Real Renovations: Garden Rescue!

Good afternoon readers! This afternoon we have to long awaited return of Jess, continuing her Real Renovations series… if you missed the first 4 instalments, you can catch up here. Jess has been absent whilst studying for her final postgraduate exams and because she hasn’t tooted her own trumpet enough here, I want to say a huge Congratulations to her for passing and finally having an exam free future! Thats not the only thing congratulations are in order for here as you’ll read… so I’ll hand you over to see what really is a real (and budget) makeover that I think you’ll all identify with.
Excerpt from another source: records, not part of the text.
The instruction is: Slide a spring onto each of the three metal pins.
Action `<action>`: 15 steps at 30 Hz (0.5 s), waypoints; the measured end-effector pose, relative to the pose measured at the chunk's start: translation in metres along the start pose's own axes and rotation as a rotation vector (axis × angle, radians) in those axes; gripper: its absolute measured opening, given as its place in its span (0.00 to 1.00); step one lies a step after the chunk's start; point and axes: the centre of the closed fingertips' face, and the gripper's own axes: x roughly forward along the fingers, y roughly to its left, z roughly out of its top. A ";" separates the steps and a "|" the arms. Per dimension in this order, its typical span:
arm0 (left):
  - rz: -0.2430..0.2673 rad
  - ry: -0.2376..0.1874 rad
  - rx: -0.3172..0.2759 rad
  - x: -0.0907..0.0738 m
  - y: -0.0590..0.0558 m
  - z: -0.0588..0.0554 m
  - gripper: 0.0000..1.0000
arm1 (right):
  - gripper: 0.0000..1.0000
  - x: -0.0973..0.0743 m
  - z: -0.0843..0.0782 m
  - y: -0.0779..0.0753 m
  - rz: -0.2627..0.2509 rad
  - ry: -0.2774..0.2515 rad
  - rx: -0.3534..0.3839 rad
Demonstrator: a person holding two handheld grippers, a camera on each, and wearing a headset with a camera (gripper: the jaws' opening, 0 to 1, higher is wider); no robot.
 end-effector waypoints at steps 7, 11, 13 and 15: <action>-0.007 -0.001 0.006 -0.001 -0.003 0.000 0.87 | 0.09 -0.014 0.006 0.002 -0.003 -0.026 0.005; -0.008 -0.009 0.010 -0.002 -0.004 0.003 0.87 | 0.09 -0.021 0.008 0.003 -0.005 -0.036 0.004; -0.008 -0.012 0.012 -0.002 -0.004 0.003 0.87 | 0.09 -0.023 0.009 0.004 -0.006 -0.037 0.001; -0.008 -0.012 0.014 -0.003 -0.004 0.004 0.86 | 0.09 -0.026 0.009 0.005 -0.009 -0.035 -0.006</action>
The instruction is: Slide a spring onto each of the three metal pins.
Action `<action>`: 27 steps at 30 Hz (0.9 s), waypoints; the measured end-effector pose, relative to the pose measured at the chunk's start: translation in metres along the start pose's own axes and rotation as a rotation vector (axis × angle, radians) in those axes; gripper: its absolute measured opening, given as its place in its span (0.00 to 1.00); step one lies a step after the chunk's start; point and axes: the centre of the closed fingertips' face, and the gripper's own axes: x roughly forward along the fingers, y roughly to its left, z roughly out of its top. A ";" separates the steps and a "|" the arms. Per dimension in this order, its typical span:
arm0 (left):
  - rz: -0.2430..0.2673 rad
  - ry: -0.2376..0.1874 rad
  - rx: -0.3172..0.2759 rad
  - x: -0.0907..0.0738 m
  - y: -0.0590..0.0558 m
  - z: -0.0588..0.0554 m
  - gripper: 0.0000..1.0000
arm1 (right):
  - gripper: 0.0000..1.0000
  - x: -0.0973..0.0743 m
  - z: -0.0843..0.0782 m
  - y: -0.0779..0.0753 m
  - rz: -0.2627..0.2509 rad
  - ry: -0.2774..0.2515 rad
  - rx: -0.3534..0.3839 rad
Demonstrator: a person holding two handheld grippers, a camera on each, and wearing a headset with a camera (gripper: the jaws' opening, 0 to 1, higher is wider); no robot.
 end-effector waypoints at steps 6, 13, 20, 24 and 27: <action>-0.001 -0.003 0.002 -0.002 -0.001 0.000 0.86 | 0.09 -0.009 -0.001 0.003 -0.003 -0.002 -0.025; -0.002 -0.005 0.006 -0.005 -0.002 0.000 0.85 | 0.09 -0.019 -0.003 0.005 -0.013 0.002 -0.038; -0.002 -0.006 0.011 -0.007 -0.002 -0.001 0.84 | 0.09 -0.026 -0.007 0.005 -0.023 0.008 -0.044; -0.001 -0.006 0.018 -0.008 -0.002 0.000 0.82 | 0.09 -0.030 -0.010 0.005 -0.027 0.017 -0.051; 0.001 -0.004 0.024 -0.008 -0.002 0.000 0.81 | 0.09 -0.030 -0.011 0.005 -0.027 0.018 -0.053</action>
So, it’s been quite a few months since my last post on Florence Finds, and Dan and I have been pretty busy, although I have to confess that not all of it has included DIY and house renovation. In November Dan and I got engaged while we were on holiday, and since then, instead of planning a wedding, I’ve been working and studying for postgraduate exams. So work on the house hasn’t been as extensive as I would have liked, although we have taken the opportunity to do some of the easier room makeovers which I’ll share over the next few months.

However, there is a ‘room’ that has changed dramatically in the last year, and that is the garden. Before we moved to the house, we lived in a flat with no outside space, and I really longed for a garden. Even as a child I have always enjoyed gardening, and it was always me, rather than my brother or sister, who wanted to help my parents in the garden or the allotment. I learnt then the satisfaction from seeing something grow that you have looked after, and I remember being especially, if not a bit inappropriately, proud when I grew cacti from seeds when I was about 7 years old!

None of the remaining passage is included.